Welcome to Kingston Creative

Spearheaded by Andrea Dempster Chung, Kingston Creative in Jamaica is a non-profit organisation that, since 2017, has been building a healthy creative neighbourhood in the heart of downtown Kingston. As an NGO, they see it as their mission to put in place an ecosystem so that the creators of the culture can benefit from their natural talent, and that Jamaica can, in turn, develop sustainably, benefiting from their natural talent, and lean into its creative economy. 

Kingston Creative has been selected as one of the sites for a site specific commission for A Feral Commons.

21 Sep , 2023

Meet Camille Chedda

“I’ve been working with themes dealing with post colonial identity in Jamaica, in the Caribbean, in the African diaspora.” Camille Chedda 

Chedda often considers the historical use of land compared with its current state. For example, in a previous project she explores how former sugar plantations had been transformed into golf courses mainly for touristic usage.
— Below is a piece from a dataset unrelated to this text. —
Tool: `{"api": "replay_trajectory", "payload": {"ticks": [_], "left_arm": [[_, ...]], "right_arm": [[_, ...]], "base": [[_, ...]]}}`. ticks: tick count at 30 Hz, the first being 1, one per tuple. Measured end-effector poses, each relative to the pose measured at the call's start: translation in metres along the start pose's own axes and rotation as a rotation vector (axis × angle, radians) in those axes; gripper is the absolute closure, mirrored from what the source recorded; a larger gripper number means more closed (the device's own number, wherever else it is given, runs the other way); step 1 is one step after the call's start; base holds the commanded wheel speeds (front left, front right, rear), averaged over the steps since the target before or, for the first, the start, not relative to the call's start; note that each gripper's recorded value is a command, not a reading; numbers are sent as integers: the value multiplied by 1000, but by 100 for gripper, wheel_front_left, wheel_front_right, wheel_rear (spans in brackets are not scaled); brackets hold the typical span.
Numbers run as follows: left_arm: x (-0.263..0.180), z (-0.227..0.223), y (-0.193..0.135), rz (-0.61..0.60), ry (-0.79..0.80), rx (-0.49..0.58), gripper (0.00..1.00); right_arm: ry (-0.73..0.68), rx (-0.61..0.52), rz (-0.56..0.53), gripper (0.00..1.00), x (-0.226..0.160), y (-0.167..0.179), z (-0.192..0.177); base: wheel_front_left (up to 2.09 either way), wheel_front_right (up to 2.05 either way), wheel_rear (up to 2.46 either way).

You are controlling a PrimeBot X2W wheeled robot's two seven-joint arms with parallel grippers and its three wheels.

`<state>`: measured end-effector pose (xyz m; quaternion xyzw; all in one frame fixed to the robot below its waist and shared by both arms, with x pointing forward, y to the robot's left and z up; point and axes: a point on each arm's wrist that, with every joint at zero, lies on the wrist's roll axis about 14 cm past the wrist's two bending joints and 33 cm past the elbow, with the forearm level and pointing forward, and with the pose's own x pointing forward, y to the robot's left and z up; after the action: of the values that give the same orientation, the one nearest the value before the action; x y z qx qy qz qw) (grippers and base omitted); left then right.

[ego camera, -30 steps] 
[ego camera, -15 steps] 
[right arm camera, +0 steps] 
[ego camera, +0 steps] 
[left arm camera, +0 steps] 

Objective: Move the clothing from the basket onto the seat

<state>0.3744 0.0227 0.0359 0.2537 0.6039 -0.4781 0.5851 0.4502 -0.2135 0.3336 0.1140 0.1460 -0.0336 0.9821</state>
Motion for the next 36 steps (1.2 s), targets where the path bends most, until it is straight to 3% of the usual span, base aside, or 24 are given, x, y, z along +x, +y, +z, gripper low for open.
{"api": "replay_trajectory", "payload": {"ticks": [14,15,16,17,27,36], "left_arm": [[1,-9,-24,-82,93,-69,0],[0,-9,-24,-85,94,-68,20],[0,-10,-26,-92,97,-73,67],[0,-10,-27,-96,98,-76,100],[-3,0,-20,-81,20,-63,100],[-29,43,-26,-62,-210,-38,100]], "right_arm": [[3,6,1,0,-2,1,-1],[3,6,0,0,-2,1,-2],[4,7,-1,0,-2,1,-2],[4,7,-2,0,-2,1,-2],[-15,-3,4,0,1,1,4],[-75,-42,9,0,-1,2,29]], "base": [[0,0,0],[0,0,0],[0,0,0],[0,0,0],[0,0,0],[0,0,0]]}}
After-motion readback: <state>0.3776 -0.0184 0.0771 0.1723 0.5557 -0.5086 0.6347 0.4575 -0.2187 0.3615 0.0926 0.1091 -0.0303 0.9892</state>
For A Feral Commons, Chedda is working with the Lower South Camp Park in Kingston, a public area which for various socio-political reasons has become neglected and overgrown with wild plants, especially the ubiquitous Mexican Creeper more popularly known in Jamaica as the Rice and Peas Bush, an edible and medicinal plant and a magnet for bees and pollinating insects.

23 Aug , 2023

Welcome to Victoria Yards

Driven by founder, Brian Green, Victoria Yards is a one-of-a-kind urban complex that prioritises both social development and business growth. Originally built as a steam laundry in 1913, Victoria Yards has now become a harbour for teachers, learners, artists, and creative enterprises such as their urban agriculture project.

Victoria Yards has been selected as one of the sites for a site specific commission for A Feral Commons.

13 Aug , 2023

Meet Io Makandal

“I’m interested in process and transformation and adaptation” Io Makandal

In working with natural materialities and processes that manifest into living sculptures, Io aims to shift people’s awareness and relationship to the more-than-human world.

Io’s project will focus on the severely overlooked Jukskei river that runs through the precinct. Her installation will be positioned at the point where the river meets daylight and where the first impact of human mismanagement, sewerage and pollution come into effect.